Wherever a line below holds the word "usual", copy that line.

#### DATA FOR THIS EXERCISE
***

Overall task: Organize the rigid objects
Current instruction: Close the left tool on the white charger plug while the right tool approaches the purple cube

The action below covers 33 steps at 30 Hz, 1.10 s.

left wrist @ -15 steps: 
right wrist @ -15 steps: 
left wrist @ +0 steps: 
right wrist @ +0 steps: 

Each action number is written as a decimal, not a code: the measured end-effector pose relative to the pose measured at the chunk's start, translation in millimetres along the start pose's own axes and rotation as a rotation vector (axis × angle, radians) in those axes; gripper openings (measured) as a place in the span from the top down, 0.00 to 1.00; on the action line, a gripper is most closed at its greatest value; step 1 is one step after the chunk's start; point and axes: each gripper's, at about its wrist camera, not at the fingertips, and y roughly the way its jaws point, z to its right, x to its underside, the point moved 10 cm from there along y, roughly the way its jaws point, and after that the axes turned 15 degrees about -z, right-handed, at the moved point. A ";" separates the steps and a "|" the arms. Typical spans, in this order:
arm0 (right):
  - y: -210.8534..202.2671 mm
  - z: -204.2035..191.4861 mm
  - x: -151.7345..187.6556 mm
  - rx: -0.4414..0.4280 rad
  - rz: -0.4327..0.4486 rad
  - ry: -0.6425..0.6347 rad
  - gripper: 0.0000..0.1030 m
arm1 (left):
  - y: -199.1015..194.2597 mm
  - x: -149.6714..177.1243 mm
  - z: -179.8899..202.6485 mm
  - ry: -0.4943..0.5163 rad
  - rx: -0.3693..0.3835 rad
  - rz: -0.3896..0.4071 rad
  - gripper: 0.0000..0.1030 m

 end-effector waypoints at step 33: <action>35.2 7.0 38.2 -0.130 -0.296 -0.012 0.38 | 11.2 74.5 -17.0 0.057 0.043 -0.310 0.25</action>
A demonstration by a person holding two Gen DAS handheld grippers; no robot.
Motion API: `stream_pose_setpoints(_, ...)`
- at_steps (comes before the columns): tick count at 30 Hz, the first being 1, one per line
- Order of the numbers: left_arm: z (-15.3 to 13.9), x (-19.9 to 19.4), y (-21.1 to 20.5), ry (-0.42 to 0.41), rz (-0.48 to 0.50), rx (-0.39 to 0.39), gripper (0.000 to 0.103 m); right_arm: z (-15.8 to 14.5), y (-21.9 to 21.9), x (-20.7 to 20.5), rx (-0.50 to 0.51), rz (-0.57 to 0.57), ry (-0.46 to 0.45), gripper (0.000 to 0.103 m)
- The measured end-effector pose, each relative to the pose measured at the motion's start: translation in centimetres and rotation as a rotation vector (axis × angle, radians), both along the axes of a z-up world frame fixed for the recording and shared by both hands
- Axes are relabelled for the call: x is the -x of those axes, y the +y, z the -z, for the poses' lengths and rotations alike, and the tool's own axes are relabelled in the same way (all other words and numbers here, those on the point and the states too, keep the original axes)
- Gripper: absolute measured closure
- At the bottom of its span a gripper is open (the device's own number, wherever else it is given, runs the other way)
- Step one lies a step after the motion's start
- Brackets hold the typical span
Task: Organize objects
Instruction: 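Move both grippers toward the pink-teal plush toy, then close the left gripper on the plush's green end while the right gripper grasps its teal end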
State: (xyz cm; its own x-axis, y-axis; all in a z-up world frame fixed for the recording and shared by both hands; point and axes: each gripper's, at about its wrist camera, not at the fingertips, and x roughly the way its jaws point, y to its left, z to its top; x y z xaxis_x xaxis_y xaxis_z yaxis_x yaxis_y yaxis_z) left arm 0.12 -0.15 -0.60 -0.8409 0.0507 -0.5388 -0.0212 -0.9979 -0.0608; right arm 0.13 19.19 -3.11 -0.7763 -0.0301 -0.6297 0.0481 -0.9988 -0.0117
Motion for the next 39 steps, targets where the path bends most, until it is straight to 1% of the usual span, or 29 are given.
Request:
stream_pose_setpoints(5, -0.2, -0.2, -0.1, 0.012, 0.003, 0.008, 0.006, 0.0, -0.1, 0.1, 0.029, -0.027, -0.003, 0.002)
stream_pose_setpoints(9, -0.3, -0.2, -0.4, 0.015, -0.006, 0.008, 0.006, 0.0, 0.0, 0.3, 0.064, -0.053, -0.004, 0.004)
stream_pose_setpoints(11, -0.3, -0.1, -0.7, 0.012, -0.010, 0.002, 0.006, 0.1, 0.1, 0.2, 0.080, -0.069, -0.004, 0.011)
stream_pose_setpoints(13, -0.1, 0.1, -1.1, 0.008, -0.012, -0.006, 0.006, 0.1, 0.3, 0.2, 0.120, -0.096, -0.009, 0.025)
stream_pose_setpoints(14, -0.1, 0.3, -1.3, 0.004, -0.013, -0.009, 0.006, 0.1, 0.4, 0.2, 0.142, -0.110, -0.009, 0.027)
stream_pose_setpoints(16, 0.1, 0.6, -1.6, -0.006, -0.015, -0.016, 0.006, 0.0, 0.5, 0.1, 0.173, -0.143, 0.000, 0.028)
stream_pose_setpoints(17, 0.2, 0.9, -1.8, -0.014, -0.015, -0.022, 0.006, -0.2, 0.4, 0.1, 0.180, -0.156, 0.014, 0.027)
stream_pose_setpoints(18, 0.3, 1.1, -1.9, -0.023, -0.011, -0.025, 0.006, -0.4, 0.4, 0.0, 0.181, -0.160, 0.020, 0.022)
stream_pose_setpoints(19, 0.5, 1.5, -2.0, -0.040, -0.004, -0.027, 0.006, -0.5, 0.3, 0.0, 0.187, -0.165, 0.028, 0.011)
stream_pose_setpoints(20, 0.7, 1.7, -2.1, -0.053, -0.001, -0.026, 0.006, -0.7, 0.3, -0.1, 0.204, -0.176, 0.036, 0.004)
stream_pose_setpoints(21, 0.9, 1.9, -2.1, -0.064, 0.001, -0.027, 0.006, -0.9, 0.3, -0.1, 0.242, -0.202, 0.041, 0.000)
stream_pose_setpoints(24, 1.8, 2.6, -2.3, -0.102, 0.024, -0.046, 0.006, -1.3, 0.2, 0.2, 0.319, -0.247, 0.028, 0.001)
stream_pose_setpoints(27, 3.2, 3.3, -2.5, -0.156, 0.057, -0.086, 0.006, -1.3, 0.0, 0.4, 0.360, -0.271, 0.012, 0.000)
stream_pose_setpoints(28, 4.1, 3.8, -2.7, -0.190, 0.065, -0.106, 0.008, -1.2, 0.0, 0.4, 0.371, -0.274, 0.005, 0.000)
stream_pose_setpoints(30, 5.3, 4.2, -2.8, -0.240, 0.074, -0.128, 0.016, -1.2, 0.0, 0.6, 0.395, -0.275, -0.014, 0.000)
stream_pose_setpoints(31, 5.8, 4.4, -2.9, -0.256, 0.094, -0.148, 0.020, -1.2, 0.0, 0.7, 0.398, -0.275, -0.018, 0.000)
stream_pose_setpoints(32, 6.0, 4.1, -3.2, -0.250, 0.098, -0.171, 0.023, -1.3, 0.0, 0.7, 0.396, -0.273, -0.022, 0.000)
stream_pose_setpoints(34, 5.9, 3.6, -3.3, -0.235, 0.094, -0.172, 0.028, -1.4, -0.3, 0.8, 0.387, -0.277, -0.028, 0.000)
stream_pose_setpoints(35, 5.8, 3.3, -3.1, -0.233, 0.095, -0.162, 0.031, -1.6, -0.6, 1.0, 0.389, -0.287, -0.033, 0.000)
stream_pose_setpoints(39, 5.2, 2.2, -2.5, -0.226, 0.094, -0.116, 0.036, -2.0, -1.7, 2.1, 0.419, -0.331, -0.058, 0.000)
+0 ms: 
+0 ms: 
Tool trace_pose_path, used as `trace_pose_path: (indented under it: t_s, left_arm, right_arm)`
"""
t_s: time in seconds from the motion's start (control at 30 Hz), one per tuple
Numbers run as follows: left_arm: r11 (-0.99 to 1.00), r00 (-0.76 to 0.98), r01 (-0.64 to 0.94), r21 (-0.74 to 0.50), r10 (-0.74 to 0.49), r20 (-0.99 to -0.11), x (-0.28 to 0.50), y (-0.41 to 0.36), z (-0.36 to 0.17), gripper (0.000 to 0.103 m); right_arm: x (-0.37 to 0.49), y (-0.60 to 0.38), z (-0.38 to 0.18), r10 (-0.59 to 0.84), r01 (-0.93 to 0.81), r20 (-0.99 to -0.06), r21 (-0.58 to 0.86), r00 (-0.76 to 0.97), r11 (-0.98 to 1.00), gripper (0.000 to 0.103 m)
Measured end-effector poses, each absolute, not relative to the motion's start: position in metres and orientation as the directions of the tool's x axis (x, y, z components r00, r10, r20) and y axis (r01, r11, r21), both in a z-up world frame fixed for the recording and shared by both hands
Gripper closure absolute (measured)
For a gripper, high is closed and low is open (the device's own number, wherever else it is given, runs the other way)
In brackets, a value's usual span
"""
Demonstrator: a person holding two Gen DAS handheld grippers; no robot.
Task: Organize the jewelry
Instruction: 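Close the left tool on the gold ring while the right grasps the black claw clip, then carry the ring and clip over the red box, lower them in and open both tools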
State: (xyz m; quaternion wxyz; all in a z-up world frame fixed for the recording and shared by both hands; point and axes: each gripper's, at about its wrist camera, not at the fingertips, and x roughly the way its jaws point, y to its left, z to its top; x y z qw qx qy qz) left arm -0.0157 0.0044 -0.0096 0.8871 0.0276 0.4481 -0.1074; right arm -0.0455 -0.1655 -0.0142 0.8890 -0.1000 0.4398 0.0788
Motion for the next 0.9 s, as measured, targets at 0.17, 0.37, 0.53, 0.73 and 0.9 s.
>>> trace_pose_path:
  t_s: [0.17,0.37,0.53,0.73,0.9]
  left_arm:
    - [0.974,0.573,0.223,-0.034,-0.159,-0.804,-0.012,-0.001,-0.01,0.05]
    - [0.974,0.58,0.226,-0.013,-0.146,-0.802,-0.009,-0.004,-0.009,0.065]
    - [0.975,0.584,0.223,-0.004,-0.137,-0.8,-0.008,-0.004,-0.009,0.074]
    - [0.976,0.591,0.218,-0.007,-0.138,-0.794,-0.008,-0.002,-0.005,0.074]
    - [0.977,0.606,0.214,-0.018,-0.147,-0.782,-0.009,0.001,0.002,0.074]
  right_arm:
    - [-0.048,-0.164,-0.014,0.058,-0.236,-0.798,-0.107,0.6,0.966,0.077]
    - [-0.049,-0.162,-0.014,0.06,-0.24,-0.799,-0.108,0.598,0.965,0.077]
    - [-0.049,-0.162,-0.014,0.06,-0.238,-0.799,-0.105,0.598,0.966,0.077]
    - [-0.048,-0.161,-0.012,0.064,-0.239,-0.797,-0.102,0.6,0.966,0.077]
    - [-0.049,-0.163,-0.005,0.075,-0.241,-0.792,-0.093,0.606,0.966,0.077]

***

#### FINISHED EXERCISE
Motion for the next 39 steps, targets where the path bends most, until it is straight to 1% of the usual span, or 29 are given.
In brackets, a value's usual span

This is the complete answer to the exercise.